- _WORK ORDER_:
Of all the lines in the entries, how many carry the word "would"? The reply is that number and no more.
______
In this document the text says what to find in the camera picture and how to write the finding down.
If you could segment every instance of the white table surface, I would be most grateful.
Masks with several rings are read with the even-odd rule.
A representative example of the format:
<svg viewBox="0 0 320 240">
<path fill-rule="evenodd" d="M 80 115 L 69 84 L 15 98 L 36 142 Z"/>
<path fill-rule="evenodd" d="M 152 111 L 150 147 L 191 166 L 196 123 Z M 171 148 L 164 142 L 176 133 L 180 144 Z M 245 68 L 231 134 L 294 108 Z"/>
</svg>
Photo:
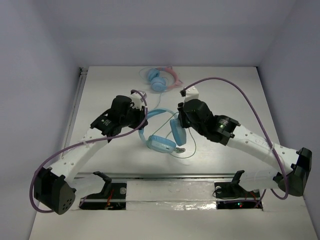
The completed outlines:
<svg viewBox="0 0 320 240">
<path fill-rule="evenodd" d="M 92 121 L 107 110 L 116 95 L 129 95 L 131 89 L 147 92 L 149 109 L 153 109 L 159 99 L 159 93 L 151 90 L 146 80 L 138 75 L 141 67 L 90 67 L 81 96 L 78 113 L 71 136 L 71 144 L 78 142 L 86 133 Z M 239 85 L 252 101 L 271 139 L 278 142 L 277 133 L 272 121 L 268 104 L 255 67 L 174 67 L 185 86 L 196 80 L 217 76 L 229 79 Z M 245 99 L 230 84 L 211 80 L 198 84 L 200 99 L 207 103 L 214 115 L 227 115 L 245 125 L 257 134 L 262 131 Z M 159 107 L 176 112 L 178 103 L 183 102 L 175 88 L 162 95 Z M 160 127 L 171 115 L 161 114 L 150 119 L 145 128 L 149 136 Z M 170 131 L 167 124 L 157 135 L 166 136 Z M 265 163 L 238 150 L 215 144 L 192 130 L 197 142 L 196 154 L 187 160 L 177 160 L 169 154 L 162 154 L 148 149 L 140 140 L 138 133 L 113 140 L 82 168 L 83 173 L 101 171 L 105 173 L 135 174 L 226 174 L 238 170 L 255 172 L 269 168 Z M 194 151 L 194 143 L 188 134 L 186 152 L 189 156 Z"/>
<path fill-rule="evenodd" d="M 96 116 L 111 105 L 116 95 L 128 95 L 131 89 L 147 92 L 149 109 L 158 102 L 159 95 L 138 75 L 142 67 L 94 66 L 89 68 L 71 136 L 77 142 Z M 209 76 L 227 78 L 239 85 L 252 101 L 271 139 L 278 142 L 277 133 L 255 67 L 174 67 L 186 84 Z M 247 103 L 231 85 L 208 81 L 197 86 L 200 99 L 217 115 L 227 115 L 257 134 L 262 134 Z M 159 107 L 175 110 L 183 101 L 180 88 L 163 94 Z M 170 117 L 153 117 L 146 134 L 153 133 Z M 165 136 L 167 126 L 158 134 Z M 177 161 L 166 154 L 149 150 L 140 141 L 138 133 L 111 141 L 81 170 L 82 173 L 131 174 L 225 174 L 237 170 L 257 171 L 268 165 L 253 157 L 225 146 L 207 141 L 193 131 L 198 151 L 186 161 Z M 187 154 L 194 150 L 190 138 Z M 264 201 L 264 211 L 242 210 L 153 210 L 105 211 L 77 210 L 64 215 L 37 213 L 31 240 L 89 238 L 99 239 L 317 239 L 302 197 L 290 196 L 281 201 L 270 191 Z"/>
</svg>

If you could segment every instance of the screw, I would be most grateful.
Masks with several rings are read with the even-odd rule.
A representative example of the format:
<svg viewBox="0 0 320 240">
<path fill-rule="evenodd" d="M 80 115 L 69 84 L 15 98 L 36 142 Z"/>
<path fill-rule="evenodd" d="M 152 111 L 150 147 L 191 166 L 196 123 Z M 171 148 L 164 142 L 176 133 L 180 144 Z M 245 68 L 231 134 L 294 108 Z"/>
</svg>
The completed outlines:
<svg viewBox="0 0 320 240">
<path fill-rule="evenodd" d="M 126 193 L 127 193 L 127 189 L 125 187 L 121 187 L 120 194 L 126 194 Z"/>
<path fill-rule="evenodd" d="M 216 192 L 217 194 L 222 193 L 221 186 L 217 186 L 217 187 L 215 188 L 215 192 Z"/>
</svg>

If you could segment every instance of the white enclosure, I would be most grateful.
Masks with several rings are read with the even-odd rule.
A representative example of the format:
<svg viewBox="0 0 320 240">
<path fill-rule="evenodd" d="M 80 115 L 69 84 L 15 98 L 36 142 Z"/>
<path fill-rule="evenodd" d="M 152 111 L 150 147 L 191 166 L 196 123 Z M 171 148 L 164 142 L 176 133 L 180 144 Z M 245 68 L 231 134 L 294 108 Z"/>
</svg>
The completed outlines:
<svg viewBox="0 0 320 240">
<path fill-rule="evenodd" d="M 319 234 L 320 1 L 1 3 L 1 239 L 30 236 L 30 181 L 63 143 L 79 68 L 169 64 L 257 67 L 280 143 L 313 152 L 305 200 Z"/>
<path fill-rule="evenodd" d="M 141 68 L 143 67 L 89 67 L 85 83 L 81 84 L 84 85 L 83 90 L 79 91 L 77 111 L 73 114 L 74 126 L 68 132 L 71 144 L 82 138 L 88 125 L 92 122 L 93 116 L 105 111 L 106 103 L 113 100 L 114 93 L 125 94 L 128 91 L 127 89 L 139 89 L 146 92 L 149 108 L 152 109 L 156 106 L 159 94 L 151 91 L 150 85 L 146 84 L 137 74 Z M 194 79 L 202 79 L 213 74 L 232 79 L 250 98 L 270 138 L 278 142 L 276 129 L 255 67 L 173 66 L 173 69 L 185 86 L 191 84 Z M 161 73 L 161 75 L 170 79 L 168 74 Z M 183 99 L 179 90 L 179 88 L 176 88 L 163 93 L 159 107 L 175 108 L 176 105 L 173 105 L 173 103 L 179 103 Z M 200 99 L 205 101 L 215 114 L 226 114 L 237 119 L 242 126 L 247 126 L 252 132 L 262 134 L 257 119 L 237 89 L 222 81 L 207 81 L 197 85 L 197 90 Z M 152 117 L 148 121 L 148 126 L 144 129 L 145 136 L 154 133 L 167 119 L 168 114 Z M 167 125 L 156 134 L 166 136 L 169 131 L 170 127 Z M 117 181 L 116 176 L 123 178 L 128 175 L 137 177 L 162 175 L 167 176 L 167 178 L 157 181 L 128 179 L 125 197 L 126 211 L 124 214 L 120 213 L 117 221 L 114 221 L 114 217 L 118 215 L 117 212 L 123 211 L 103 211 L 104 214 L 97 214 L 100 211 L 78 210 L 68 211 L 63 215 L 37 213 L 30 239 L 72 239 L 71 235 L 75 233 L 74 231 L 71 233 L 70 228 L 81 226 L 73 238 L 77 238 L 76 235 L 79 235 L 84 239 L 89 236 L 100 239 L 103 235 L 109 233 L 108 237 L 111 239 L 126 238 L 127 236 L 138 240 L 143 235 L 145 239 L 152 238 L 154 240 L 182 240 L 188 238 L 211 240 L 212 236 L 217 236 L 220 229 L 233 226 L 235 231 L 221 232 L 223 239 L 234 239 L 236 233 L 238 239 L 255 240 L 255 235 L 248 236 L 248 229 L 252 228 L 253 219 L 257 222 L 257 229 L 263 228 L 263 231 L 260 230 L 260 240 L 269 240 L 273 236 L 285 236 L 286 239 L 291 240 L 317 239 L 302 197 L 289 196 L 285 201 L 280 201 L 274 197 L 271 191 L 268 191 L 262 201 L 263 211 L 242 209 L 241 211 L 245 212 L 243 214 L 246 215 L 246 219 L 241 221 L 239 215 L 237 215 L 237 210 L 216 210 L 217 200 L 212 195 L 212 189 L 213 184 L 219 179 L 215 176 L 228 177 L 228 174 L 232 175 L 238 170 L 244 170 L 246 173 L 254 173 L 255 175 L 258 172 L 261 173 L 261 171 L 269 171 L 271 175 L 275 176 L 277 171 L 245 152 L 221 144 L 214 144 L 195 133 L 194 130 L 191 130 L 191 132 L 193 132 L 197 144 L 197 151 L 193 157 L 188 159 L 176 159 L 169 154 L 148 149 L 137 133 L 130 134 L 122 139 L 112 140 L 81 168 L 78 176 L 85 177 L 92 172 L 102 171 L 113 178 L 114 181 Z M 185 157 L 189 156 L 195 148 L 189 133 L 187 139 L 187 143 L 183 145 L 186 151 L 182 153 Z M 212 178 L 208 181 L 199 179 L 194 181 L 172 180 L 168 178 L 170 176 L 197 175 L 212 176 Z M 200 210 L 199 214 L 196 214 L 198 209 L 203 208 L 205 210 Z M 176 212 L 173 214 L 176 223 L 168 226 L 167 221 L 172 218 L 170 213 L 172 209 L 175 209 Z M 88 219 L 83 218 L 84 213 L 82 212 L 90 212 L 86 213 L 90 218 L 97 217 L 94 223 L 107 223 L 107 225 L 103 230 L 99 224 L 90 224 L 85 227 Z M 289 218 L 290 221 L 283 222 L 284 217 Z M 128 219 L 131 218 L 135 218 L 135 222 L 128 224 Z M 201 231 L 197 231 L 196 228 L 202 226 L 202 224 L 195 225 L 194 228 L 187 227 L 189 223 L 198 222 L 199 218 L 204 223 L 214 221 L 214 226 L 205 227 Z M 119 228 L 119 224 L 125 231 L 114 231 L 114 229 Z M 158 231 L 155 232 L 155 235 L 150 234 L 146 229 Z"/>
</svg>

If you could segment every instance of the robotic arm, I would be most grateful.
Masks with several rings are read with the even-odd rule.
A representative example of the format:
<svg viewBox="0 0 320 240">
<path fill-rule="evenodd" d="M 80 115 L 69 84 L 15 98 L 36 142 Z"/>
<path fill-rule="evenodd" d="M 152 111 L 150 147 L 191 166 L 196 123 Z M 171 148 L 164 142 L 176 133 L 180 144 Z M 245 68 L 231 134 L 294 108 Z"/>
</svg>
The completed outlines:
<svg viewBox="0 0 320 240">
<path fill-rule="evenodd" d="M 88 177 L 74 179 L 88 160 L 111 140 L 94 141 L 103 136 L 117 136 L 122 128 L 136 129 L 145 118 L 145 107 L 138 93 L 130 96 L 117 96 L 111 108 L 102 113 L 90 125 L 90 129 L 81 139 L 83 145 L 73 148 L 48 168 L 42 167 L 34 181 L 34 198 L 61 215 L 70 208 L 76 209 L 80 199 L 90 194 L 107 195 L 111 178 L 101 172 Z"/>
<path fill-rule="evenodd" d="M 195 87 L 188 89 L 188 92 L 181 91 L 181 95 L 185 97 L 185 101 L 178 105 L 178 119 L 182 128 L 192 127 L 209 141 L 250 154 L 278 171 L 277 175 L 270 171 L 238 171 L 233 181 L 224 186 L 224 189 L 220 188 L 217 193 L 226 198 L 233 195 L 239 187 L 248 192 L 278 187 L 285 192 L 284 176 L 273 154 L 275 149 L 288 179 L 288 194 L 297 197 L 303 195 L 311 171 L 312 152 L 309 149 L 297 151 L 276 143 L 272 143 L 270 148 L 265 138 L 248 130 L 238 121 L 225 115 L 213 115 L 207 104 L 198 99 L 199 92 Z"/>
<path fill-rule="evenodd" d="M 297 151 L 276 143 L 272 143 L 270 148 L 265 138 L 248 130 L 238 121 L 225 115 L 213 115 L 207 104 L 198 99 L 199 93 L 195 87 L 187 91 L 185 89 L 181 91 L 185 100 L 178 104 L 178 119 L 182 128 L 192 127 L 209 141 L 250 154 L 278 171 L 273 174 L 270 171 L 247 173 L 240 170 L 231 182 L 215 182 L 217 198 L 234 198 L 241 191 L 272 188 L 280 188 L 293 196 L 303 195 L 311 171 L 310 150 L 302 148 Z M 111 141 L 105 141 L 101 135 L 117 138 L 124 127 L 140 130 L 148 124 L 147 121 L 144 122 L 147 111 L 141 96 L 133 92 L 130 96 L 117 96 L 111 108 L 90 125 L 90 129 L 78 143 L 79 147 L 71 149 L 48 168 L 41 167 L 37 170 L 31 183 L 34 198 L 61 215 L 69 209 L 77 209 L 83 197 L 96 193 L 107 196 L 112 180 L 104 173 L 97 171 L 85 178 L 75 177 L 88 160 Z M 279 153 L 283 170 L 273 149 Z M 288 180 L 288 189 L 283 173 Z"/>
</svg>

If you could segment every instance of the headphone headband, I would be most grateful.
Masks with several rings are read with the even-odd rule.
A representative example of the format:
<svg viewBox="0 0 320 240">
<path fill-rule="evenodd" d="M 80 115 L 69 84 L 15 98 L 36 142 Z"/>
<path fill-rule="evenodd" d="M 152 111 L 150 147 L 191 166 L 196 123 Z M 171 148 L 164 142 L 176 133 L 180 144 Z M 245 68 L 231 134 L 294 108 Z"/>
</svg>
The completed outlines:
______
- _RESPONSE BOX_:
5